Durante un largo rato se quedó mirando el jardín sin decir ni un palabra. Yo tomé whisky y fumé. Si tenía algo que decirme, lo haría en su momento.

—No sé qué voy a hacer —reconoció, finalmente—. Si le explico por qué me odiaba me expondría demasiado. Usted podría destruirme.

No supe qué contestarle.

—Pero si no se lo explico, no sé cómo voy a librarme de este lío. Necesito a alguien en quien pueda confiar.

—¿No tiene un abogado? —comenté, por decir algo.

—Sería poco menos que inútil, solo es mi apoderado. De acuerdo a los términos del testamento de mi padre, lo perderé todo si me meto en un escándalo. Y estoy con el agua al cuello por un asunto que, si sale a la luz, será un horrible escándalo.

—¿Se refiere a Sherrill? ¿Financió el Dream Ship? —supuse.

Se puso tiesa. Giró la cara y me miró petrificada.

—¿Usted lo sabe?

—Solo hago conjeturas. Si se descubre que usted tiene un vínculo con el Dream Ship, el escándalo será mayúsculo.

—Sí —dijo, acercándose a mí de golpe—. Janet estaba enamorada de Douglas, pero yo también estaba loca por él y se lo quité. Trató de matarme de un disparo, pero papá me salvó; él recibió la bala en mi lugar —confesó, escondiendo la cara detrás de las manos.

Me quedé quieto como una estatua de piedra, esperando. Desde luego, no era lo que había imaginado.

—Lo mantuvimos en secreto —continuó, tras una larga pausa—, no importa cómo. Pero a Janet la carcomió por dentro. Se envenenó. Eso también se mantuvo oculto, nos daba miedo que se descubriera el motivo de su muerte. El médico era muy viejo y pensó que había sufrido un ataque cardíaco. Luego conseguí el dinero, mucho dinero; y Douglas me mostró su verdadera cara. Me dijo que si no financiaba el Dream Ship contaría todo lo que había pasado con Janet, conmigo y con mi padre; contaría que había matado a papá y se había suicidado, y que todo había sido por mi culpa. Puede imaginar lo que habrían hecho los periódicos con esta historia: yo lo habría perdido todo. Así que le di el dinero para su jodido barco, pero ni entonces quedó satisfecho. Todavía sigue pidiéndome dinero y vigila todos mis movimientos.

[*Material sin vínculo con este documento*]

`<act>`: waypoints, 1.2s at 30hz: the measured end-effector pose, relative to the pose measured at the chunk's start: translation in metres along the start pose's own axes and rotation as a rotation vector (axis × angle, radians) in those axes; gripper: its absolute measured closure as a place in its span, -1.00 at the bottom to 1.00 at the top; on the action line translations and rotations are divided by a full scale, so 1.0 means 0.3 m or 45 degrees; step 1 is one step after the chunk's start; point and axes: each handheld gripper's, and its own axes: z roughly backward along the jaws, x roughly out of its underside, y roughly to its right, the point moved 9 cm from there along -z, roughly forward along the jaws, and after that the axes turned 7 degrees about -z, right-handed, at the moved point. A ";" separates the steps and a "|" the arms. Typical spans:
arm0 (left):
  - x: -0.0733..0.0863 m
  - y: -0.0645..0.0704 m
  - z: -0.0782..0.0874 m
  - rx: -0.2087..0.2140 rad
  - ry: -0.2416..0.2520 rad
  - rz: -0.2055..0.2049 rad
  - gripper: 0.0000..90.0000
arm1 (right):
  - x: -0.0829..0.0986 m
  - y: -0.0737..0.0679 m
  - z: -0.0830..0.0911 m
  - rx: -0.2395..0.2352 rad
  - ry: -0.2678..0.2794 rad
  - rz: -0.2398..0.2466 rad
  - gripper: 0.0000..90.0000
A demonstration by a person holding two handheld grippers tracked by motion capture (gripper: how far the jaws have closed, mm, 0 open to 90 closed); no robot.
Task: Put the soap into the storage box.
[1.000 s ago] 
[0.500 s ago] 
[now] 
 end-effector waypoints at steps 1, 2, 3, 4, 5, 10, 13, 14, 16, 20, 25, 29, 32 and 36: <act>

Descubrió que había aparecido usted haciendo preguntas y temió que destapara toda la historia, pues de ese modo perdería el control que ejerce sobre mí. Hará lo que sea para detenerle: secuestró a Stevens cuando supo que se encontraría con usted, y ahora quiere matarlo. ¡No sé qué puedo hacer! Tengo que esconderme en algún sitio. Ayúdeme. ¿Me ayudará? ¿Lo hará? —rogó, apretándome la mano—. Prométame que no va a dejarme. ¡Le compensaré, se lo juro! ¡Pídame lo que quiera! ¿Me ayudará?

Algo se movió a nuestras espaldas y nos dimos la vuelta los dos. Un tipo alto, fornido, de oscuro cabello ondulado, ataviado con una camiseta roja sin mangas y pantalones azul oscuro, me apuntaba directamente con una 38 automática. Su cara tostada sonreía condescendientemente, como disfrutando un chiste propio demasiado profundo para la inteligencia media.

—Qué historia tan bonita, ¿verdad? —dijo con una voz que era pura masculinidad—. ¿Quiere esconderse? Pues así será: la esconderemos donde jamás puedan encontrarla. Y lo mismo le digo a usted, mi curioso amigo.

Calculaba la distancia desde la que iba a disparar cuando el ya familiar zumbido de una porra cayó sobre mi cabeza.

Lo último que oí fue el aullido salvaje y desesperado de Maureen.